An odd locution; he didn’t have any friends Joel didn’t know. Joel said, “Who?”

“Just a friend.”

“Well, are you leaving soon? Dinner’s practically on the table.” This was true. Turkey burgers were practically on the table if you’d bought the turkey.

“Joel,” Sam said. Any sentence that started with “Joel” ended in some kind of rebuke. Sam paused long enough for Joel to wonder what he could possibly have done wrong. No, he didn’t wonder; he knew all his transgressions. He only wondered which one Sam was about to point out. “Joel,” Sam said again. “I …” A long pause.

“Yeah?”

Sam said, almost blurted, “I’m not coming home.”

“What?”

“Joel, I’m with this friend and I’m—I’m not sure if I’m coming home.” His voice filled with sorrow and apprehension, as if he were lost. Or as if he had been kidnapped.

When in fact he had escaped.

two

When Joel got to the office there were already four voice-mail messages. Two were his favorite kind: a forlorn, anonymous sigh followed by a hang-up.

The third identified the sigher: “Joel, this is Melanie, with Senator Harris. I’ve been trying to get you all morning.” It wasn’t even nine. “The senator wants a briefing about aliens and … some other stuff, but mostly about this aliens thing. He’s free at two o’clock. If you can’t do that, he’s got stuff until seven, but he could do it then.

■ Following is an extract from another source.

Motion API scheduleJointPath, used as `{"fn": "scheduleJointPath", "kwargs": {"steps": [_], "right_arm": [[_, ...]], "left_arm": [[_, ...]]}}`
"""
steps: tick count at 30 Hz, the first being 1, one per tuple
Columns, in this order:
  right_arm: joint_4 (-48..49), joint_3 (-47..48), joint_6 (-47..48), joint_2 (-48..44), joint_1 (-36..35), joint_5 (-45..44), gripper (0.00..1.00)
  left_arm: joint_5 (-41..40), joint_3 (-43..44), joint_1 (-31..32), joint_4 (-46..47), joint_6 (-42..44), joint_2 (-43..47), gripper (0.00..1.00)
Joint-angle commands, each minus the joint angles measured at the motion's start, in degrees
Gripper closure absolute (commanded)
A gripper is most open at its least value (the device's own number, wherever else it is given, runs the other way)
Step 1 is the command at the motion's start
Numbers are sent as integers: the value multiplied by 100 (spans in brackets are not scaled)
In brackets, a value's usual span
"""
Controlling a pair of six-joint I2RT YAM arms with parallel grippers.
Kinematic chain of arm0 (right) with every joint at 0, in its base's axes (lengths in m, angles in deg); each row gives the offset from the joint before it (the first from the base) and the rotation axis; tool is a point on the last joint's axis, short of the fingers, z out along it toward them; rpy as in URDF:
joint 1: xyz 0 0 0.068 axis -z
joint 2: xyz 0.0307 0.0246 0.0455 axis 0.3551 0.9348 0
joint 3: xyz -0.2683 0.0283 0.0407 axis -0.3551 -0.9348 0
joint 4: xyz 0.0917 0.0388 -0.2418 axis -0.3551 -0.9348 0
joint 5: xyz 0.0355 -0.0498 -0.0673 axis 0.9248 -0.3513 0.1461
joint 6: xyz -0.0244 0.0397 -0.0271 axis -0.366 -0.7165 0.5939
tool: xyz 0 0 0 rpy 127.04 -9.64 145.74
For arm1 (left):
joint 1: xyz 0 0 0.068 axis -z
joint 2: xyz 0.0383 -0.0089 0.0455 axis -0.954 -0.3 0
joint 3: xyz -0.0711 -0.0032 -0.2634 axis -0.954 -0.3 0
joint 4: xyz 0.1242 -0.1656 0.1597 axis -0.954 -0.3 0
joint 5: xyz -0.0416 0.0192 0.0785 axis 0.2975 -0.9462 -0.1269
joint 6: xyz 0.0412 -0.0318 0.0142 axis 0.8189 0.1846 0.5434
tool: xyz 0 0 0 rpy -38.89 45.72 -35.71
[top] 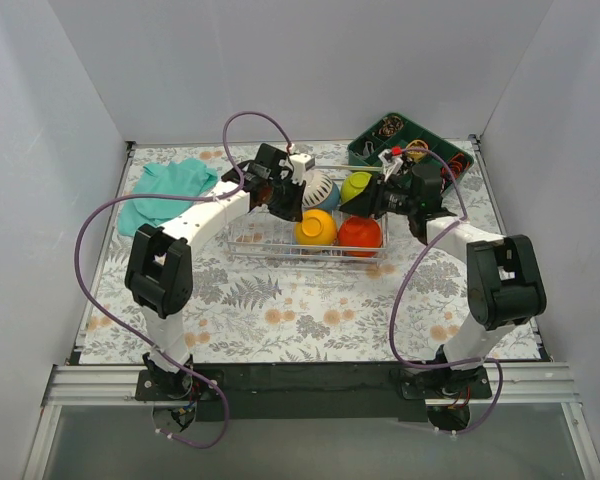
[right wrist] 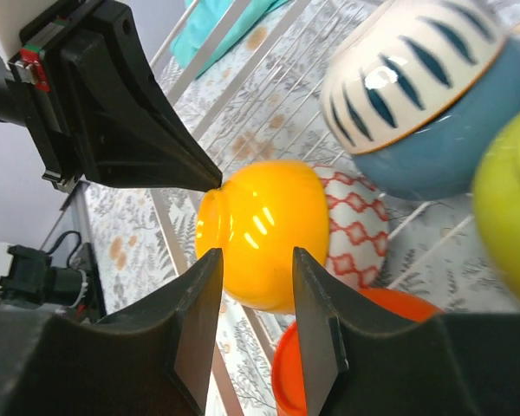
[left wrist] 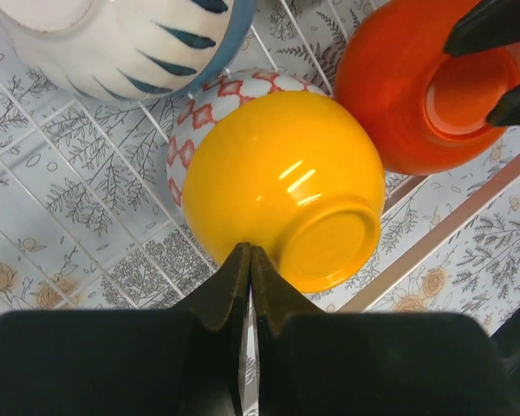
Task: Load the bowls into the dish rack
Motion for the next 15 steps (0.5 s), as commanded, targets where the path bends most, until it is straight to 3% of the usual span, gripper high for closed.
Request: {"fn": "scheduleJointPath", "kwargs": {"steps": [1, 9, 12, 13, 14, 15], "right_arm": [[-385, 30, 625, -512, 292, -57, 54], [-857, -23, 1020, -907, 530, 13, 54], [-1394, 152, 1512, -1205, 696, -143, 51], [-1918, 222, 1644, -1294, 750, -266, 40], [-2193, 301, 2002, -1408, 811, -424, 2], [-2405, 433, 2110, -1644, 899, -1018, 1]], "left_arm": [[-122, 358, 92, 48, -31, -38, 100], [-579, 437, 101, -4, 13, 67, 100], [-1340, 464, 92, -57, 92, 260, 100], [-1554, 446, 101, -31, 127, 444, 100], [-1730, 429, 83, 4, 214, 541, 98], [-2080, 402, 83, 100, 389, 647, 92]]}}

Let me know.”

Joel hung up before he could listen to the fourth message. Seven at night, for God’s sake, didn’t these people have a life? Or maybe they did, maybe being a senator—or even a lowly LA—for sixteen or seventeen hours a day, every day, was a life. Maybe this was enviable. Joel’s work was just a scar in his days, and his nights consisted of being not-at-work: happy hour, happy second hour, dinner, trying to read while Sam watched the Sci-Fi network. The whole routine suffused with a numb
dread, as if some part of him never forgot that tomorrow he would be in the office again. Maybe it was better to be in the office every waking hour.